§ Directions for this task: Using the data below, copy out all lines with the word "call".

§ Source material:
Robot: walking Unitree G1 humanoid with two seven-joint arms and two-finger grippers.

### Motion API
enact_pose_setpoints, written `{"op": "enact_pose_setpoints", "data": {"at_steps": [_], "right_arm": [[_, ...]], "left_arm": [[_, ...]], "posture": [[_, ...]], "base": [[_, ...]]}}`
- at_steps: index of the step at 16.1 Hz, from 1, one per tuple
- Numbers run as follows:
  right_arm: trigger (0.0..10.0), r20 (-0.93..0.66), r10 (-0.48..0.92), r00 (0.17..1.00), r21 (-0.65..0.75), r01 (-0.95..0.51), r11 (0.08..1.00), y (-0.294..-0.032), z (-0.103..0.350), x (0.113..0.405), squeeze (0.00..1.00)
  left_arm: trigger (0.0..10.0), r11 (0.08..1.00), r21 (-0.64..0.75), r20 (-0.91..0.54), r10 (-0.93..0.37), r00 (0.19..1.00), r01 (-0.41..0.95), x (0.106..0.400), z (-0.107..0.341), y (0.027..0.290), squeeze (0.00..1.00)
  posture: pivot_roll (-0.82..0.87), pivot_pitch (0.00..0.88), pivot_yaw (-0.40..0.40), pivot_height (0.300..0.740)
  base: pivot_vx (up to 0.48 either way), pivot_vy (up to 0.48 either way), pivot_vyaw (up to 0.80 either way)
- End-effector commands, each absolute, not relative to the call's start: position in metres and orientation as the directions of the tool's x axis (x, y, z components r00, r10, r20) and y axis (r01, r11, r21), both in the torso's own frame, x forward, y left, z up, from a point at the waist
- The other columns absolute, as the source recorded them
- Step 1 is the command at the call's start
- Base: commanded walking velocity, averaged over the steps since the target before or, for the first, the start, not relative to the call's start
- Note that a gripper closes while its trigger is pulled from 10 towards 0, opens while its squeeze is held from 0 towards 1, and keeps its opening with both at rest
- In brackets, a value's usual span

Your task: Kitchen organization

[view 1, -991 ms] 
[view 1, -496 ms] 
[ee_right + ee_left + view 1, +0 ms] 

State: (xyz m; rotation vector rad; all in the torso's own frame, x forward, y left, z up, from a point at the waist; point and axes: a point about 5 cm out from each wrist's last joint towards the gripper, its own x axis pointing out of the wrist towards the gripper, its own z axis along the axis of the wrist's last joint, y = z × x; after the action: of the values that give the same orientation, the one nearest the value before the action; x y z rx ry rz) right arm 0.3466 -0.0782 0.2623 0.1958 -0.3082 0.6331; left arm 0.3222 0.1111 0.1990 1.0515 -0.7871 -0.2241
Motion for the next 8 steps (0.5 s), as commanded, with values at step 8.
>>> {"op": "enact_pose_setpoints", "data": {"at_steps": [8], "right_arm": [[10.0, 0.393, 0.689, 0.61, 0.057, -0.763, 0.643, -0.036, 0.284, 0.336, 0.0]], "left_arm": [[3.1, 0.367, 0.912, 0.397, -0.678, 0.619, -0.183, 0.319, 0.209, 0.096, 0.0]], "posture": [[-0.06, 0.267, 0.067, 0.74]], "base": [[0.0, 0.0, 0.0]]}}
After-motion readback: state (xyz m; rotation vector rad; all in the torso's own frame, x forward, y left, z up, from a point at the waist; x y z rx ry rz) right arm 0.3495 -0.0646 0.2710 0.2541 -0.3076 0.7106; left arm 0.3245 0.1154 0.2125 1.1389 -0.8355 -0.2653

§ Exercise response:
- End-effector commands, each absolute, not relative to the call's start: position in metres and orientation as the directions of the tool's x axis (x, y, z components r00, r10, r20) and y axis (r01, r11, r21), both in the torso's own frame, x forward, y left, z up, from a point at the waist
- Step 1 is the command at the call's start
- Base: commanded walking velocity, averaged over the steps since the target before or, for the first, the start, not relative to the call's start

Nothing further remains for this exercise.